I intend my work to confront the viewer with their hidden preconceptions regarding women’s constructed roles within media and society. My goal is to provoke reactions and stimulate conversations about gender in our culture.
A photojournalist at heart, Horton makes conceptual narrative photographs as a way to tell stories and comment on the culture she lives in. This year you can see her work at the Newport Art Museum in Rhode Island as part of their permanent collection in the Summertime Salon,
at the Robin Rice Gallery in New York City, at the Danforth Art Museum, in Massachusetts in a show called Dressed,
and in a solo exhibition at the University of New England called Dress Codes
that was a collaboration with the students and for which she was granted a two week residency from the Turkey Land Cove Foundation in 2019. This summer her Ms. Behavior
series will be featured on The FENCE
in Boston. Her work is represented by the Jessica Hagen Gallery in Newport, Rhode Island.

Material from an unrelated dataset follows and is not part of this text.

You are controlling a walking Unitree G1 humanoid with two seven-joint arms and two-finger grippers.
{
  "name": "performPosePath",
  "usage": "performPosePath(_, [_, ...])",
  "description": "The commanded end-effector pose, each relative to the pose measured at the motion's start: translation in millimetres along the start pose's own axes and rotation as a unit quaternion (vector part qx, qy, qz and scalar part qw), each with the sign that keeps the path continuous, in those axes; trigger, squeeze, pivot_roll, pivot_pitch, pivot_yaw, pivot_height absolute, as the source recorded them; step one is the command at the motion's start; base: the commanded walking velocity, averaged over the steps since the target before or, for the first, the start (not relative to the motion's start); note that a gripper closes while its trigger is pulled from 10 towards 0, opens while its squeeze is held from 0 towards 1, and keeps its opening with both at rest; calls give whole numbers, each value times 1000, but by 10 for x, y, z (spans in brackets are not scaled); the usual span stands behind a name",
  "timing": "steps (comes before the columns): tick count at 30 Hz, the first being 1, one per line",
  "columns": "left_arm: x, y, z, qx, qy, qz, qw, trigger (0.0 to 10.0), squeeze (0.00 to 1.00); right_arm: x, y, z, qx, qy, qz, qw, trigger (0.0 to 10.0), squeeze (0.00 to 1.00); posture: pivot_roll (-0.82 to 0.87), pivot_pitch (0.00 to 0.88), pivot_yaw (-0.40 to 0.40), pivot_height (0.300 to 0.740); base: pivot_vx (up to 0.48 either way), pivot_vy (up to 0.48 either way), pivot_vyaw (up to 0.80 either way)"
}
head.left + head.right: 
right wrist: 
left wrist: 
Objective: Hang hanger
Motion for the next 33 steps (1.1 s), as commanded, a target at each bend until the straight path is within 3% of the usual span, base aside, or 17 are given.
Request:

She started her career in photography as a stringer for newspapers, including the Boston Globe, and worked as a documentary photographer for performance venues. She now divides her time between photo-based art making work that is exhibited, and teaching as a resident artist in on-line college courses in photography, including portfolio development, history, and business. She has recently been nominated for a Ragdale Residency in 2020.
One project has led her to another project: Mad Women
narrating a female character in the time of the 50s, Ms. Behavior,
bending the perceptions of women-hood, and MrMrs
the male, experiencing life as a woman and the intersection of feminine and masculine. This had lead to conversations about dress and dress codes, and she is currently researching and collaborating with University of New England students, recording video interviews about dress, and setting up simple, yet profound art-making with paper dolls that will become part of an interactive installation opening in the Fall of 2019, and she will travel from there.

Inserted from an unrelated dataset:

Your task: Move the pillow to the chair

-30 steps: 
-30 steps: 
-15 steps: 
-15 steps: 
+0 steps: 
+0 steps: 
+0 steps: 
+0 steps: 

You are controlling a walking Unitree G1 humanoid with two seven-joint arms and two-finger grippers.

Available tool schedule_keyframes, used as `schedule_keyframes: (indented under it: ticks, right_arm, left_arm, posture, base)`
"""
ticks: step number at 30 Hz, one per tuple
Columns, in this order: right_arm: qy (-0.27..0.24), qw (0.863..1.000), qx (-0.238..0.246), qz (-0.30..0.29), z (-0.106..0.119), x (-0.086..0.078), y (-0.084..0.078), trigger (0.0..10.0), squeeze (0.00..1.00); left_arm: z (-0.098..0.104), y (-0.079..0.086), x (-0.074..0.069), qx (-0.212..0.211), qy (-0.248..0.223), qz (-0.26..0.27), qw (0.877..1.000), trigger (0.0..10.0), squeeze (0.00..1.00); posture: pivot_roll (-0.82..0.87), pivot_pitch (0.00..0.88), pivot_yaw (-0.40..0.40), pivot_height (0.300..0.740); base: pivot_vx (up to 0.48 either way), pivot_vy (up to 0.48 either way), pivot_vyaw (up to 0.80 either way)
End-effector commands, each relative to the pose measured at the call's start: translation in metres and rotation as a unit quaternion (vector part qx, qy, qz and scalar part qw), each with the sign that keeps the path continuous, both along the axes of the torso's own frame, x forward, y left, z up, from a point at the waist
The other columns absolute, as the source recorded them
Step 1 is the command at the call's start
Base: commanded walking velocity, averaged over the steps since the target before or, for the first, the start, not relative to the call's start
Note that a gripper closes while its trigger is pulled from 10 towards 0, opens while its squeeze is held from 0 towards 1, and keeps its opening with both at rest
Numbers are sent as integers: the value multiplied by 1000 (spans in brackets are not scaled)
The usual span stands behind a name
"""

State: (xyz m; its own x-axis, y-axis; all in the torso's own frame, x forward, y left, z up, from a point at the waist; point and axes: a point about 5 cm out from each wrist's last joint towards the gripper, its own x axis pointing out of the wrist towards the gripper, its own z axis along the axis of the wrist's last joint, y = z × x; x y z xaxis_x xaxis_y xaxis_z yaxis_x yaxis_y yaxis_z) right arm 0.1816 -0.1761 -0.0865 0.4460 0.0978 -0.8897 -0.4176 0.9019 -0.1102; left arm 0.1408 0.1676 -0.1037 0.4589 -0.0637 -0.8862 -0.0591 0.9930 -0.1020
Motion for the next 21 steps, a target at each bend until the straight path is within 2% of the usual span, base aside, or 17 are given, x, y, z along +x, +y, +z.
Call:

During her many trips to Mexico, she has conducted her Learning to See
photo projects with village children, exhibiting and creating a book of their work. She continues to shoot there, working on a long term project. This work has been supported by the New Hampshire State Council on the Arts. Cyanotypes on fabric with seaweed are current works in progress and her eyes are set on returning to Mexico in 2020 where the sun shines bright for cyanotypes. She will continue working with the village children of Mayto and find her way to the Muxe of Mexico where gender work is leading her interests.